How to Grow Your Own Authoritarian-Compliant Adults

Certain practices long-accepted as harmless train children to be susceptible to autocratic rule (and other abuse)

Christine Green
7 min readNov 22, 2020

Over 30 years ago when I began my study of psychology, the world-renowned psychologist, Alice Miller came to my attention. Her decades of work as a psychoanalyst offered intriguing theories that revealed the underlying cause of the emotional disturbances and mental illness of her patients, as well as what was required for their healing.

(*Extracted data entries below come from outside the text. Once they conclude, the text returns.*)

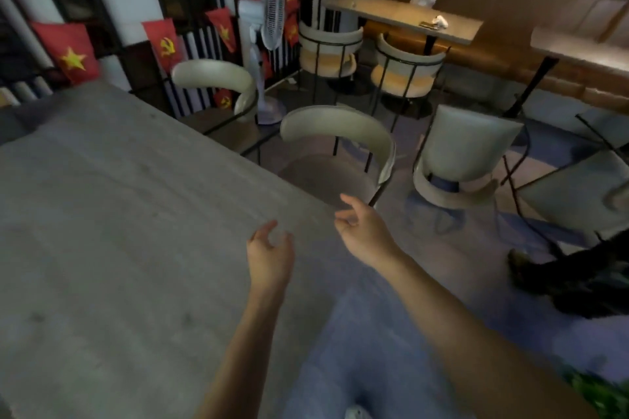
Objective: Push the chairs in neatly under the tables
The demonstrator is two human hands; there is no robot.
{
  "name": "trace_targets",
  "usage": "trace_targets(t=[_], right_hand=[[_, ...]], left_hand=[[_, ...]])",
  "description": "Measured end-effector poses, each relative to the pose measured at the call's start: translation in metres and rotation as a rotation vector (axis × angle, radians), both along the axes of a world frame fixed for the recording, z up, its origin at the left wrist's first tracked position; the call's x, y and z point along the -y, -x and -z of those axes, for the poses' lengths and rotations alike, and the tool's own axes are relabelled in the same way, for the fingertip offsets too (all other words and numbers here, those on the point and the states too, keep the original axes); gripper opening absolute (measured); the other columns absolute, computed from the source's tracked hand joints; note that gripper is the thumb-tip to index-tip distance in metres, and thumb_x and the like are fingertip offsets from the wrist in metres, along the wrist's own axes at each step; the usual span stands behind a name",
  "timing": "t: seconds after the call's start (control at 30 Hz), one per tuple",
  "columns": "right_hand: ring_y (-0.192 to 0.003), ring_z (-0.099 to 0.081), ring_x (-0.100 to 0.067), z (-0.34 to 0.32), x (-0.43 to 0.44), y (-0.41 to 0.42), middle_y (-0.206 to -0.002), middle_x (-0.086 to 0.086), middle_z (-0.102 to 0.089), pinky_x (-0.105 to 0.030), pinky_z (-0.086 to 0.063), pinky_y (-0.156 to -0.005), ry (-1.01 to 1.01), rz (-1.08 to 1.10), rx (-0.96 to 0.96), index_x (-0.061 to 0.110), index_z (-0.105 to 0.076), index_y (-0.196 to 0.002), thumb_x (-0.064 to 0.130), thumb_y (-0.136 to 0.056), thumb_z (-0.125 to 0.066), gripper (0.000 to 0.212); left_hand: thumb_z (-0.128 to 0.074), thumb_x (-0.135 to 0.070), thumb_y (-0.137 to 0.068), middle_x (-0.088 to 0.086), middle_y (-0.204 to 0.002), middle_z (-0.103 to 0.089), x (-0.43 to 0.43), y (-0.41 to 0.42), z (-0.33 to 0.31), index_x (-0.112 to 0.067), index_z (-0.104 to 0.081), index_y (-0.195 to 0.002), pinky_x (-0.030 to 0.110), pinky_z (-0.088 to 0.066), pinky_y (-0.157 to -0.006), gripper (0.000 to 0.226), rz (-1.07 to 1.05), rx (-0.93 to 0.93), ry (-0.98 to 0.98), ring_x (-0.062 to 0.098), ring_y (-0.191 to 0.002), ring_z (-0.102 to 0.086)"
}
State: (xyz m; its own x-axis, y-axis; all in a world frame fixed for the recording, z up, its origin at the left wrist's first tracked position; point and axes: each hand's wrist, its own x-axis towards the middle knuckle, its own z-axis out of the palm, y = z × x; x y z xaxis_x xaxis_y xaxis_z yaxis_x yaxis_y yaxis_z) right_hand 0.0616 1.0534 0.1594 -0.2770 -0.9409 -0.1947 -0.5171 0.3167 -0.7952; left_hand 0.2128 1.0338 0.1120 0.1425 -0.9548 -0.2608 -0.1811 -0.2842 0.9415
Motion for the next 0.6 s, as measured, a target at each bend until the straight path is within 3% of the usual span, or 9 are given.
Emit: trace_targets(t=[0.1, 0.17, 0.27, 0.37, 0.43, 0.53, 0.6], right_hand=[[-0.101, -0.057, -0.014, -0.003, 0.038, 0.054, -0.129, -0.006, -0.06, -0.019, -0.044, -0.08, -0.035, -0.075, 0.005, 0.016, -0.034, -0.147, 0.019, -0.098, -0.047, 0.051], [-0.094, -0.057, -0.011, -0.005, 0.071, 0.085, -0.128, -0.005, -0.061, -0.008, -0.043, -0.068, -0.037, -0.12, 0.001, 0.015, -0.034, -0.147, 0.018, -0.099, -0.046, 0.05], [-0.091, -0.064, -0.018, -0.004, 0.12, 0.111, -0.118, -0.001, -0.064, -0.011, -0.042, -0.06, -0.055, -0.202, -0.023, 0.017, -0.034, -0.148, 0.019, -0.099, -0.045, 0.05], [-0.086, -0.062, -0.013, -0.001, 0.178, 0.126, -0.129, -0.001, -0.061, 0.001, -0.041, -0.052, -0.049, -0.346, -0.082, 0.02, -0.035, -0.148, 0.022, -0.099, -0.046, 0.05], [-0.093, -0.059, -0.012, -0.003, 0.219, 0.13, -0.135, 0.001, -0.057, 0.002, -0.038, -0.05, -0.057, -0.435, -0.11, 0.022, -0.035, -0.148, 0.024, -0.099, -0.044, 0.049], [-0.112, -0.056, -0.014, -0.005, 0.282, 0.125, -0.137, 0.004, -0.054, -0.005, -0.037, -0.055, -0.094, -0.56, -0.141, 0.024, -0.032, -0.148, 0.025, -0.1, -0.042, 0.049], [-0.117, -0.055, -0.017, -0.002, 0.325, 0.114, -0.135, 0.001, -0.056, -0.015, -0.037, -0.076, -0.109, -0.637, -0.133, 0.021, -0.034, -0.148, 0.022, -0.099, -0.043, 0.05]], left_hand=[[-0.059, -0.028, -0.075, 0.019, -0.125, -0.059, 0.029, 0.043, -0.004, -0.015, -0.059, -0.123, 0.051, -0.05, -0.096, 0.049, -0.079, -0.033, -0.036, 0.038, -0.112, -0.058], [-0.058, -0.03, -0.074, 0.02, -0.124, -0.059, 0.05, 0.067, -0.003, -0.018, -0.058, -0.123, 0.052, -0.049, -0.096, 0.05, -0.125, -0.043, -0.054, 0.039, -0.112, -0.058], [-0.058, -0.025, -0.079, 0.025, -0.125, -0.058, 0.079, 0.09, 0.001, -0.019, -0.057, -0.124, 0.054, -0.048, -0.097, 0.046, -0.174, -0.018, -0.074, 0.044, -0.114, -0.055], [-0.058, -0.025, -0.08, 0.03, -0.126, -0.055, 0.12, 0.1, 0.005, -0.02, -0.056, -0.125, 0.052, -0.049, -0.092, 0.045, -0.292, -0.011, -0.097, 0.048, -0.113, -0.054], [-0.058, -0.022, -0.084, 0.029, -0.128, -0.054, 0.151, 0.102, 0.007, -0.02, -0.056, -0.126, 0.044, -0.051, -0.088, 0.042, -0.4, -0.007, -0.102, 0.045, -0.11, -0.057], [-0.057, -0.019, -0.087, 0.021, -0.131, -0.053, 0.198, 0.1, 0.013, -0.016, -0.055, -0.128, 0.031, -0.045, -0.081, 0.041, -0.567, 0.003, -0.085, 0.035, -0.108, -0.058], [-0.057, -0.017, -0.088, 0.018, -0.135, -0.05, 0.227, 0.098, 0.014, -0.014, -0.055, -0.13, 0.028, -0.04, -0.084, 0.042, -0.675, -0.011, -0.085, 0.03, -0.113, -0.056]])
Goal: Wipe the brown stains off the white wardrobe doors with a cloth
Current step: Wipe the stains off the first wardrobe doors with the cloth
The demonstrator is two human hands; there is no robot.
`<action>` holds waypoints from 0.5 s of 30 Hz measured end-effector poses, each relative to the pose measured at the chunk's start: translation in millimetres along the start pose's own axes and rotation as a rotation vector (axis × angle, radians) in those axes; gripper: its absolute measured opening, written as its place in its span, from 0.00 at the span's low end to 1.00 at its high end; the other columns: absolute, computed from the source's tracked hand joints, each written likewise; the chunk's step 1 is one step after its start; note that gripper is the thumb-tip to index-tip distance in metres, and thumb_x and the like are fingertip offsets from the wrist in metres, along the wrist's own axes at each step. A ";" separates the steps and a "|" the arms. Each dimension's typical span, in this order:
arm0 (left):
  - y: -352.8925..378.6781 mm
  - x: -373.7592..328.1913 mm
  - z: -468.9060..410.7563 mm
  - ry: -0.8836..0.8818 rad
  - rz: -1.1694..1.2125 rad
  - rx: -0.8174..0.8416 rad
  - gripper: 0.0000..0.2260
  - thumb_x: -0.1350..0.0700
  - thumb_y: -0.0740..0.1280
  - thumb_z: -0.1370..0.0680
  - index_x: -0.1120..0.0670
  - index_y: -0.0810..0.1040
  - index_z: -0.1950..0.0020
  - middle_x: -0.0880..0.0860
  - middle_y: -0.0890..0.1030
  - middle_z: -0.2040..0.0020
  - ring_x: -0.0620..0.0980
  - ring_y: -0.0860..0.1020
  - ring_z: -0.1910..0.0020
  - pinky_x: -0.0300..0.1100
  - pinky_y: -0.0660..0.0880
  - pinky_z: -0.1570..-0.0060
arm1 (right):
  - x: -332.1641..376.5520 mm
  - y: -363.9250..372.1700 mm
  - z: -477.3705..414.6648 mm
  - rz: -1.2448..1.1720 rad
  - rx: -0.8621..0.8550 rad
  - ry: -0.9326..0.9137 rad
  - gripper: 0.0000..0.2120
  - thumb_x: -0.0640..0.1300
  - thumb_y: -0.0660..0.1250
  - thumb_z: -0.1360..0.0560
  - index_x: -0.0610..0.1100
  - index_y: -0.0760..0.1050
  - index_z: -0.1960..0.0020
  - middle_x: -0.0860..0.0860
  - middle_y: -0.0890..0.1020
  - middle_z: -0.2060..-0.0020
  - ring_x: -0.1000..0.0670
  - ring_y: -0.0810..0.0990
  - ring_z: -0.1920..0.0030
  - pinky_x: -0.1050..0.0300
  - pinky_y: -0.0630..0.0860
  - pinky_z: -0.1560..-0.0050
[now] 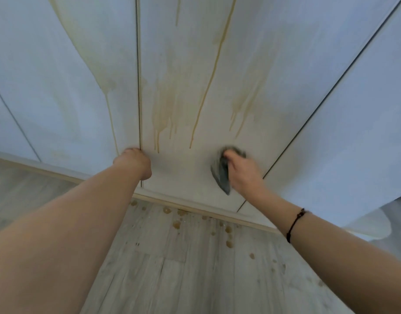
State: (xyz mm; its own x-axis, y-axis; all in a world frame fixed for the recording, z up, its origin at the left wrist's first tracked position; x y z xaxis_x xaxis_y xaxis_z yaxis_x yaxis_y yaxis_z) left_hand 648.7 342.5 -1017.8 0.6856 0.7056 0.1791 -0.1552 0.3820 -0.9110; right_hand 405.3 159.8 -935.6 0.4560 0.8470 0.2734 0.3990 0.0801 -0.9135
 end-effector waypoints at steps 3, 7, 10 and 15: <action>-2.4 0.3 2.0 0.014 -0.007 -0.017 0.21 0.54 0.57 0.23 0.61 0.74 0.32 0.61 0.73 0.33 0.59 0.73 0.34 0.53 0.72 0.33 | 24.6 -33.2 -13.1 -0.189 -0.216 -0.060 0.14 0.52 0.49 0.20 0.59 0.71 0.41 0.59 0.79 0.66 0.52 0.78 0.70 0.60 0.69 0.72; -9.4 7.1 7.6 -0.005 0.022 -0.053 0.21 0.54 0.59 0.22 0.63 0.72 0.31 0.61 0.71 0.31 0.59 0.72 0.33 0.53 0.72 0.33 | 1.5 10.3 5.9 0.166 0.134 -0.016 0.12 0.48 0.57 0.19 0.57 0.71 0.39 0.46 0.82 0.50 0.40 0.80 0.54 0.54 0.70 0.61; -8.1 8.2 8.1 -0.019 0.046 -0.087 0.20 0.55 0.60 0.21 0.62 0.71 0.30 0.59 0.70 0.32 0.58 0.71 0.34 0.53 0.74 0.35 | -23.6 29.6 31.0 0.291 0.341 0.051 0.12 0.46 0.55 0.18 0.58 0.71 0.38 0.45 0.82 0.49 0.41 0.80 0.54 0.53 0.72 0.61; -5.0 1.1 6.3 -0.004 0.004 -0.084 0.21 0.54 0.60 0.21 0.62 0.72 0.30 0.60 0.71 0.33 0.58 0.72 0.34 0.52 0.73 0.34 | 16.9 -45.9 -10.1 -0.065 -0.236 -0.047 0.10 0.48 0.52 0.21 0.55 0.70 0.46 0.50 0.80 0.63 0.47 0.76 0.65 0.55 0.64 0.68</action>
State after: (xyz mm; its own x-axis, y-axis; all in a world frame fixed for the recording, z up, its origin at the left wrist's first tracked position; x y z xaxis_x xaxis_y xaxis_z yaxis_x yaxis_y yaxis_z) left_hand 645.7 345.1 -1010.7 0.6824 0.7094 0.1764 -0.0980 0.3279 -0.9396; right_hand 402.8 165.1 -886.0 0.3876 0.8681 0.3101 0.6034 0.0154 -0.7973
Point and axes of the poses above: each hand's wrist, its own z-axis away from the middle knuckle, its own y-axis out of the palm, x = y × z, the point moved 7 cm from there along -z, towards the middle knuckle
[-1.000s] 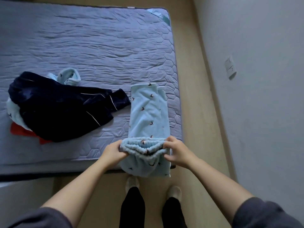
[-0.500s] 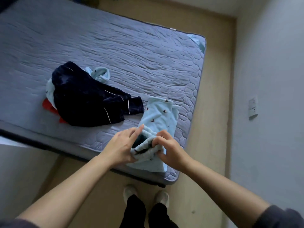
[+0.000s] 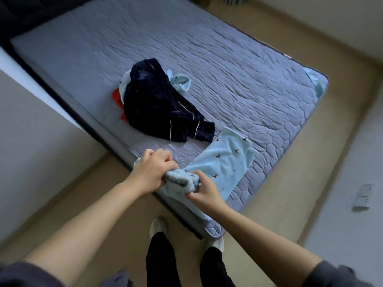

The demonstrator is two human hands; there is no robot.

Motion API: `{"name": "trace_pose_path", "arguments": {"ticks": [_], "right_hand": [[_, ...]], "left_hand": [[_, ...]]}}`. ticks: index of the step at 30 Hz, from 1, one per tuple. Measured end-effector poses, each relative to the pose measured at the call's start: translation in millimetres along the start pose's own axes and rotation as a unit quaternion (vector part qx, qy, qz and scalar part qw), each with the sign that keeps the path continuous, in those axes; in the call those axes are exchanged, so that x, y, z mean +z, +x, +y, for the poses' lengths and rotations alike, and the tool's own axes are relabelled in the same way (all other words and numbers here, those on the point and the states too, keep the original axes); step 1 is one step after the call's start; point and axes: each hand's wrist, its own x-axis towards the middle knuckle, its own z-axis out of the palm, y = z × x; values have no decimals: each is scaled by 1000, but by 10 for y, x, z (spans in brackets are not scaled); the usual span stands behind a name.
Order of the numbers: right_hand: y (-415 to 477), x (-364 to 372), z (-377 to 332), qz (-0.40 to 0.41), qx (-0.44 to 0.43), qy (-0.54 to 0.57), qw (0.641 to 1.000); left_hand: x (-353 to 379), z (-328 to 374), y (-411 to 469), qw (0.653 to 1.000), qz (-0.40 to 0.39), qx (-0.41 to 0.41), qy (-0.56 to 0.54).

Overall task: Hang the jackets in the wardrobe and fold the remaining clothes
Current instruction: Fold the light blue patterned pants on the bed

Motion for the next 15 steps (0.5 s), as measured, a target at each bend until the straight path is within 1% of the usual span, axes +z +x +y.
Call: {"name": "trace_pose_path", "arguments": {"ticks": [1,2,3,4,5,6,7,8,9,10,11,13,15], "right_hand": [[-9,27,-31,-11,-5,-3,1000],[-26,58,-55,-23,-15,-10,1000],[-52,91,-68,-31,-28,-19,999],[-81,130,-73,-37,-39,-29,998],[-114,178,-80,-41,-47,-36,997],[-154,232,-95,-42,-51,-40,997],[-202,297,-117,-43,-56,-40,997],[-247,369,-133,-44,-71,-39,996],[-282,452,-140,-51,-98,-43,993],[-316,543,-139,-64,-130,-61,988],[-353,645,-145,-83,-162,-90,979],[-426,814,-152,-112,-225,-148,957],[-482,1028,-138,-142,-281,-184,931]], "left_hand": [[48,63,-111,997,38,-66,12],[89,137,-224,985,80,-153,-3],[119,212,-336,958,113,-257,-61],[125,284,-441,909,135,-360,-160],[122,333,-540,832,145,-455,-282],[119,353,-633,735,136,-522,-411],[95,359,-716,626,119,-550,-540],[76,347,-796,534,100,-550,-634],[54,316,-864,477,85,-537,-690],[29,273,-921,454,71,-524,-717],[24,222,-970,454,56,-518,-723],[44,126,-1028,473,33,-521,-710],[148,27,-1137,479,20,-547,-687]]}}
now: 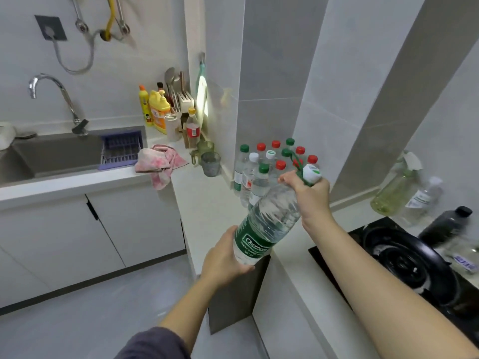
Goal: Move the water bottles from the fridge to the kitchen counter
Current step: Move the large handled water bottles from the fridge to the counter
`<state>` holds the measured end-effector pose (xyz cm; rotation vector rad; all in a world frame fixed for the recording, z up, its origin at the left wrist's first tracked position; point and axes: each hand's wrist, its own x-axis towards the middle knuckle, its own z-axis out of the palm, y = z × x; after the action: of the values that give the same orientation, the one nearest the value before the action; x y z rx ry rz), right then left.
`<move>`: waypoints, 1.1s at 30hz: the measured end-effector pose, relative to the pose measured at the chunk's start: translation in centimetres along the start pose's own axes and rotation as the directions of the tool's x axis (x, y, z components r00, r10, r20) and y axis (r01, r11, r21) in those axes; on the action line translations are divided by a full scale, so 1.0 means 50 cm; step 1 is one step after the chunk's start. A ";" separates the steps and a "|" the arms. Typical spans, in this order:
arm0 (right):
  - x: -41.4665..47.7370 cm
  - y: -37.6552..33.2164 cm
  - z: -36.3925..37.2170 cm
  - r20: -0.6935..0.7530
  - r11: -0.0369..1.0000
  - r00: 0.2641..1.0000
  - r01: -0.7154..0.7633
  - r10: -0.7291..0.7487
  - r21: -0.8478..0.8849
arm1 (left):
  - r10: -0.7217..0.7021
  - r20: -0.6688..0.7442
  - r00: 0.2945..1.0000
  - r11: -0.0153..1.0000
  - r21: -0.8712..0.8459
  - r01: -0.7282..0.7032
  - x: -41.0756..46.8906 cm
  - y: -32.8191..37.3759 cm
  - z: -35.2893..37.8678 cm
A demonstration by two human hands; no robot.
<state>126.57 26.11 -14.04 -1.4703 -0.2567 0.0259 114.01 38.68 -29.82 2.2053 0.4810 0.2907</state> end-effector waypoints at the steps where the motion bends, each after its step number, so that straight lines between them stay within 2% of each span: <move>1: 0.027 0.012 0.002 0.002 0.999 1.000 0.002 -0.001 -0.038 | -0.023 0.009 1.000 1.000 -0.003 0.023 0.027 -0.002 0.020; 6: 0.151 0.070 0.002 0.026 0.983 0.998 -0.049 0.054 -0.177 | -0.096 0.023 0.995 0.995 0.015 0.096 0.157 -0.005 0.106; 10: 0.214 0.104 0.001 0.053 0.963 0.998 -0.020 0.035 -0.269 | -0.154 0.001 0.988 0.987 -0.043 0.154 0.221 -0.004 0.172; 14: 0.252 0.129 -0.002 0.091 0.945 0.996 0.017 0.013 -0.326 | -0.140 0.010 0.990 0.986 -0.095 0.140 0.260 -0.009 0.218; 21: 0.289 0.152 -0.012 0.180 0.941 0.983 0.080 -0.020 -0.329 | -0.119 -0.013 0.993 0.972 -0.204 0.114 0.310 0.000 0.280; 25: 0.315 0.162 -0.040 0.135 0.934 0.987 0.130 -0.090 -0.334 | -0.052 -0.005 0.999 0.974 -0.220 0.050 0.339 0.017 0.312; 33: 0.395 0.178 -0.111 0.060 0.927 0.987 0.160 -0.148 -0.341 | 0.000 0.036 0.999 0.970 -0.244 0.009 0.411 0.051 0.394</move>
<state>148.03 25.05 -20.19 -1.7955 -0.4202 -0.1280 140.30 32.50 -39.18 1.9661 0.4072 0.2910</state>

I read several of her books, but the one with a story that is etched in my brain and has haunted me for all these years is her fifth book, Banished Knowledge: Facing Childhood Injuries

The book opens with Miller describing a Saint Nicholas Celebration in Germany where mothers brought their young ones to meet the jolly man in the red suit and partake in an annual ritual.

As is the tradition to this day, the children met the legendary Saint Nicholas (known in the United States as Santa Claus) to discuss their wishes for the gifts he would bring on Christmas Eve.

However, for the annual ritual that Miller described in her book, the mothers had provided the saint with insider information about the wrongdoings of their child. St. Nick then fed back that information to the child under the pretense that he “knew” their behavior.

We interrupt this disturbing story for a joyous American Christmas song:

“He sees you when you’re sleeping
And he knows when you’re awake
He knows if you’ve been bad or good
So be good for goodness sake!

You better watch out
You better not cry
You better not pout
I’m telling you why
Santa Claus is coming to town

He’s making a list,
He’s checking it twice,
He’s gonna find out who’s naughty or nice…”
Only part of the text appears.